ASSIGNED TASK. Send back the data below exactly. Drop every picture.
** Opening DATASET SECTION block **
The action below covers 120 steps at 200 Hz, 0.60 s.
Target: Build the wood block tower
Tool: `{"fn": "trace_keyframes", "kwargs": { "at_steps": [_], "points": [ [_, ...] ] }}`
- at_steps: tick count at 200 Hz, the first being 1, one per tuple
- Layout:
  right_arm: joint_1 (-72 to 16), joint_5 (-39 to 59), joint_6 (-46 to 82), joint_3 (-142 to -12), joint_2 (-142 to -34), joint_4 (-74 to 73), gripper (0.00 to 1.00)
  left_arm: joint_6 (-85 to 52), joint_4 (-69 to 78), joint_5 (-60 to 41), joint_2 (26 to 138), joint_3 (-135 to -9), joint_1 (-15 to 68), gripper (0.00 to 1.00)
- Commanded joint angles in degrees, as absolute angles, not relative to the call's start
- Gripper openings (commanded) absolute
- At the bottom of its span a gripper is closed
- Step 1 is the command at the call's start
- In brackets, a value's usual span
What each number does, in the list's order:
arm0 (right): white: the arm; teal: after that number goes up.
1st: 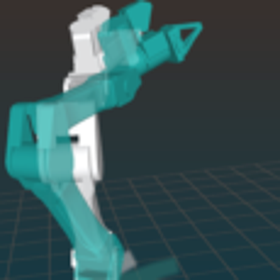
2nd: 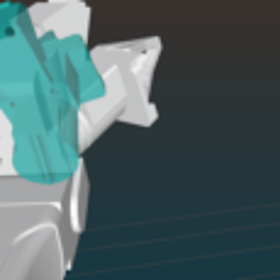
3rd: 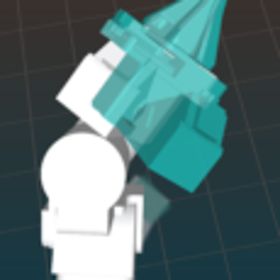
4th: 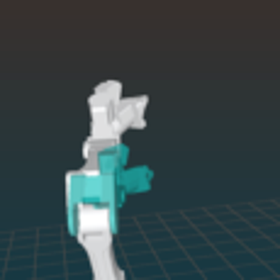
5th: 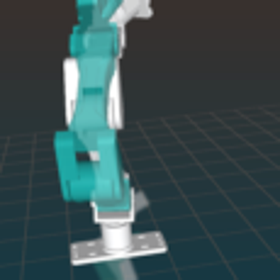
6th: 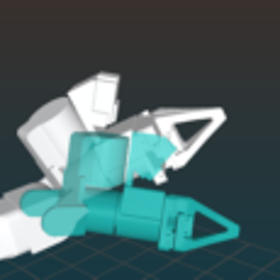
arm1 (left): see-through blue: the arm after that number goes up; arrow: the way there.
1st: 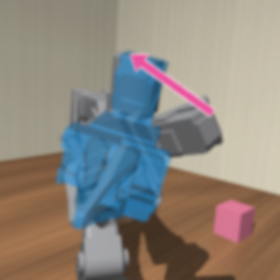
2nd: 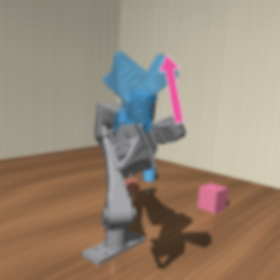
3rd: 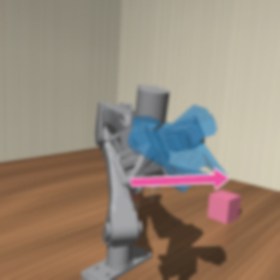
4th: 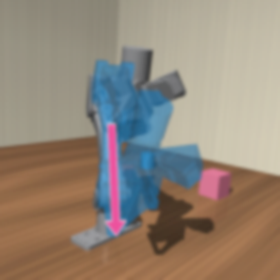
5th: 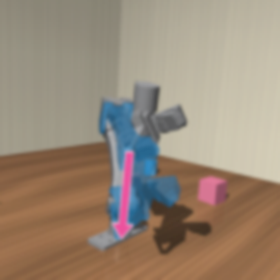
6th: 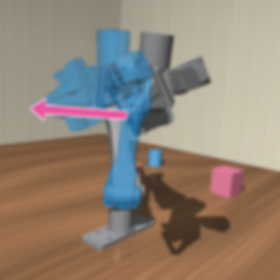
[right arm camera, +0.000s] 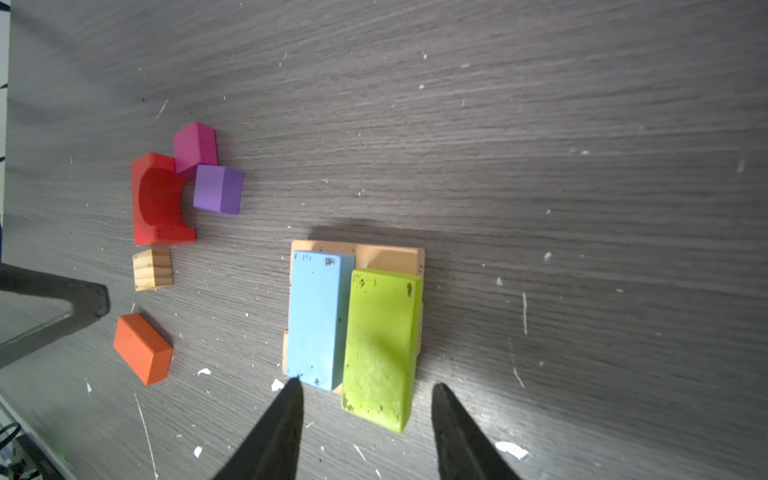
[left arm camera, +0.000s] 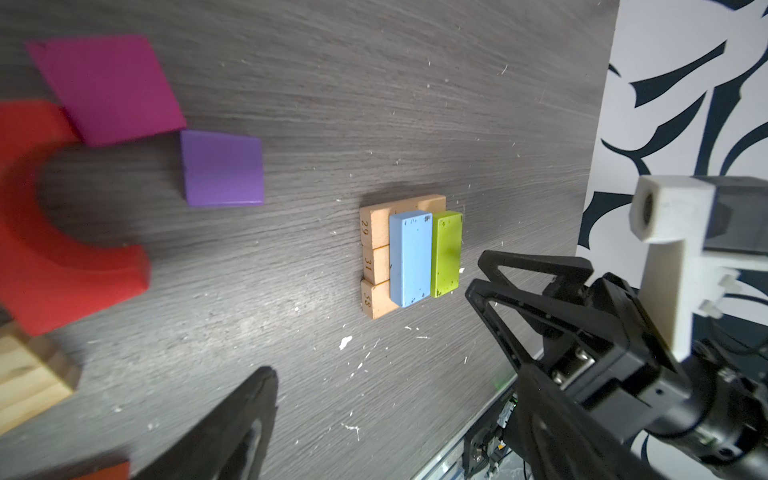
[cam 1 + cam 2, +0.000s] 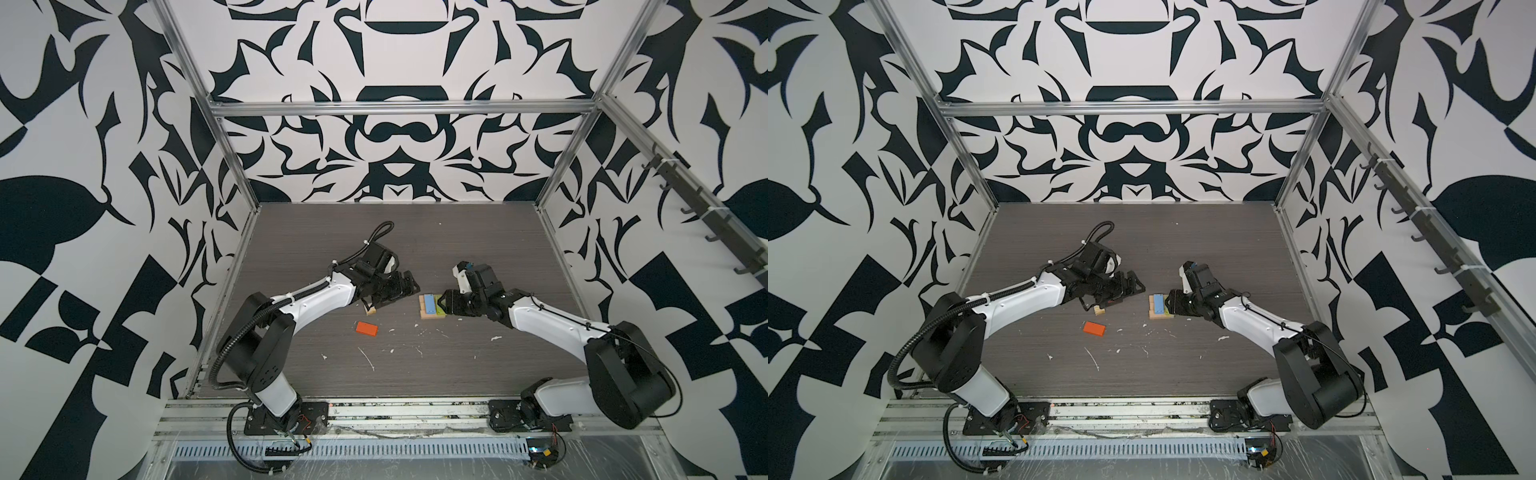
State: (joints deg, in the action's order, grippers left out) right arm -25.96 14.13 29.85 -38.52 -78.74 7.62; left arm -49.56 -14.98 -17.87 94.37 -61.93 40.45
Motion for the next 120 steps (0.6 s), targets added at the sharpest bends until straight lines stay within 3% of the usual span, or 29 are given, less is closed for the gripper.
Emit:
{"fn": "trace_keyframes", "kwargs": {
  "at_steps": [1,120],
  "points": [
    [-25.75,15.53,29.26,-40.77,-78.78,7.76,0.57,-50.18,-14.15,-18.19,95.43,-64.13,41.12,0.92],
    [-25.66,15.38,30.25,-42.79,-81.66,6.26,0.56,-57.26,-1.98,-24.47,101.69,-61.62,41.84,0.92]
  ]
}}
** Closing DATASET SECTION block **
EXERCISE RESPONSE.
The action below covers 120 steps at 200 Hz, 0.60 s.
Target: Build the wood block tower
Tool: `{"fn": "trace_keyframes", "kwargs": { "at_steps": [_], "points": [ [_, ...] ] }}`
- at_steps: tick count at 200 Hz, the first being 1, one per tuple
- Layout:
  right_arm: joint_1 (-72 to 16), joint_5 (-39 to 59), joint_6 (-46 to 82), joint_3 (-142 to -12), joint_2 (-142 to -34), joint_4 (-74 to 73), gripper (0.00 to 1.00)
  left_arm: joint_6 (-85 to 52), joint_4 (-69 to 78), joint_5 (-60 to 41), joint_2 (26 to 138), joint_3 (-135 to -9), joint_1 (-15 to 68), gripper (0.00 to 1.00)
- Commanded joint angles in degrees, as absolute angles, not relative to the call's start
- Gripper openings (commanded) absolute
- At the bottom of its span a gripper is closed
- Step 1 is the command at the call's start
- In brackets, a value's usual span
What each number does, in the list's order:
arm0 (right): white: the arm; teal: after that number goes up.
1st: 
2nd: 
3rd: 
4th: 
5th: 
6th: 
arm1 (left): see-through blue: the arm after that number goes up; arrow: the way there.
1st: 
2nd: 
3rd: 
4th: 
5th: 
6th: 
[right arm camera, +0.000s] 
[left arm camera, +0.000s] 
[cam 1 + cam 2, +0.000s] 
State: (joints deg, in the action's order, grippers left out) right arm -25.96 14.13 29.85 -38.52 -78.74 7.62; left arm -49.56 -14.98 -17.87 94.37 -61.93 40.45
Motion for the next 120 steps (0.6 s), targets added at the sharpest bends until straight lines stay within 3% of the usual span, or 29 are given, less is closed for the gripper.
Emit:
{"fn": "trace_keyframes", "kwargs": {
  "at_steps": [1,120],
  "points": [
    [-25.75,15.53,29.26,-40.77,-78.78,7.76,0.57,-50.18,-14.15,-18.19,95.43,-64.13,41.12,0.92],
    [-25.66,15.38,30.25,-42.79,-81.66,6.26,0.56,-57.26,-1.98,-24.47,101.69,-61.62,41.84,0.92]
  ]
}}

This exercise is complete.